• _Required action_:
Pictures must not appear in the copy. Set down exactly the line with "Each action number" and each line after it through the end of the data below.

-------- Data segment --------

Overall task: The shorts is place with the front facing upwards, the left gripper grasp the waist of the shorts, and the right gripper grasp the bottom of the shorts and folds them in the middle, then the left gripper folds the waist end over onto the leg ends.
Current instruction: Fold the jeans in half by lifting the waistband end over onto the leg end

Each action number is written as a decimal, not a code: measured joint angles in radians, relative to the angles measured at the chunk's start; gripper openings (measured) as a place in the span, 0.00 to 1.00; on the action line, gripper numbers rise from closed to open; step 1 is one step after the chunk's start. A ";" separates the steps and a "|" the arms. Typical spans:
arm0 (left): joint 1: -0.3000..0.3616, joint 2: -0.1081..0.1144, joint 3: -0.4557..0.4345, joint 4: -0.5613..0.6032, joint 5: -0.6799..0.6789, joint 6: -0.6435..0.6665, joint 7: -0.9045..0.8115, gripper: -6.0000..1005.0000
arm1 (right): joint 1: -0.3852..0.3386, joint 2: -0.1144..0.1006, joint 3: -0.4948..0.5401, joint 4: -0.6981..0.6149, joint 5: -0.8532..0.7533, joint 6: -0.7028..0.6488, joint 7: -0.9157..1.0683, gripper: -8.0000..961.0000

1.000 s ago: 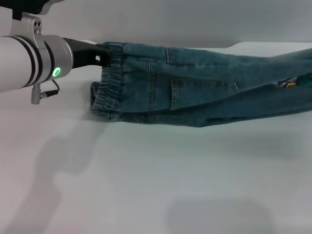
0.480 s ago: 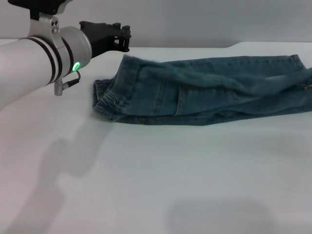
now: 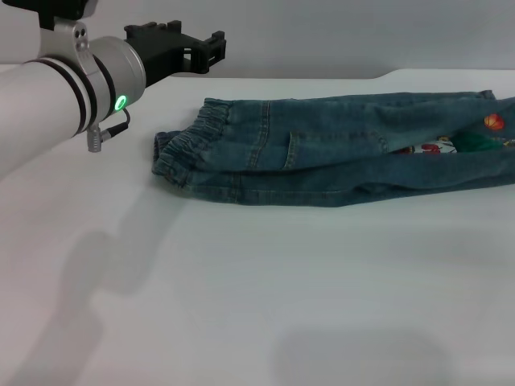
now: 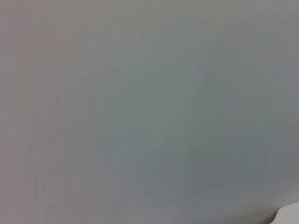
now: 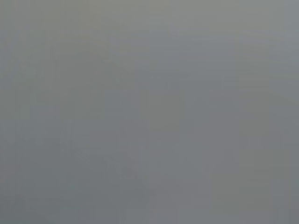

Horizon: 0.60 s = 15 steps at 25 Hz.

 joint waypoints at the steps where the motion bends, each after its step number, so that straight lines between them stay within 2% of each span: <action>1: 0.001 0.001 0.000 -0.001 0.000 0.004 0.000 0.55 | -0.002 0.000 -0.006 -0.001 0.000 -0.004 0.000 0.63; 4: 0.011 0.002 0.009 -0.002 0.002 0.030 0.006 0.67 | -0.006 0.000 -0.038 -0.012 -0.001 -0.054 -0.001 0.75; 8: 0.026 0.003 0.023 -0.002 0.007 0.082 0.010 0.74 | -0.008 0.000 -0.077 -0.040 -0.001 -0.143 -0.001 0.85; 9: 0.045 0.004 0.032 0.002 0.008 0.135 0.010 0.75 | -0.010 0.000 -0.092 -0.051 -0.001 -0.177 -0.001 0.87; 12: 0.052 0.004 0.033 0.003 0.008 0.147 0.010 0.80 | -0.015 0.001 -0.120 -0.069 -0.001 -0.239 -0.001 0.87; 15: 0.057 0.004 0.033 0.011 0.008 0.143 0.010 0.84 | -0.011 0.000 -0.123 -0.084 0.002 -0.241 0.004 0.87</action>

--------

• _The answer_:
Each action number is written as a decimal, not a code: measured joint angles in radians, relative to the angles measured at the chunk's start; gripper openings (measured) as a place in the span, 0.00 to 1.00; on the action line, gripper numbers rise from closed to open; step 1 is one step after the chunk's start. A ";" separates the steps and a "|" the arms. Typical spans:
arm0 (left): joint 1: -0.3000..0.3616, joint 2: -0.1081..0.1144, joint 3: -0.4557..0.4345, joint 4: -0.5613..0.6032, joint 5: -0.6799..0.6789, joint 6: -0.6435..0.6665, joint 7: -0.9045..0.8115, gripper: -6.0000..1005.0000
arm1 (right): joint 1: -0.3852..0.3386, joint 2: -0.1144..0.1006, joint 3: -0.4948..0.5401, joint 4: -0.6981..0.6149, joint 5: -0.8532..0.7533, joint 6: -0.7028..0.6488, joint 7: -0.9157..1.0683, gripper: -8.0000..961.0000

1.000 s ago: 
0.480 s ago: 
now: 
now: 
now: 

Horizon: 0.60 s = 15 steps at 25 Hz.

 joint waypoints at the steps where the motion bends, each after its step number, so that straight lines between them stay within 2% of each span: <action>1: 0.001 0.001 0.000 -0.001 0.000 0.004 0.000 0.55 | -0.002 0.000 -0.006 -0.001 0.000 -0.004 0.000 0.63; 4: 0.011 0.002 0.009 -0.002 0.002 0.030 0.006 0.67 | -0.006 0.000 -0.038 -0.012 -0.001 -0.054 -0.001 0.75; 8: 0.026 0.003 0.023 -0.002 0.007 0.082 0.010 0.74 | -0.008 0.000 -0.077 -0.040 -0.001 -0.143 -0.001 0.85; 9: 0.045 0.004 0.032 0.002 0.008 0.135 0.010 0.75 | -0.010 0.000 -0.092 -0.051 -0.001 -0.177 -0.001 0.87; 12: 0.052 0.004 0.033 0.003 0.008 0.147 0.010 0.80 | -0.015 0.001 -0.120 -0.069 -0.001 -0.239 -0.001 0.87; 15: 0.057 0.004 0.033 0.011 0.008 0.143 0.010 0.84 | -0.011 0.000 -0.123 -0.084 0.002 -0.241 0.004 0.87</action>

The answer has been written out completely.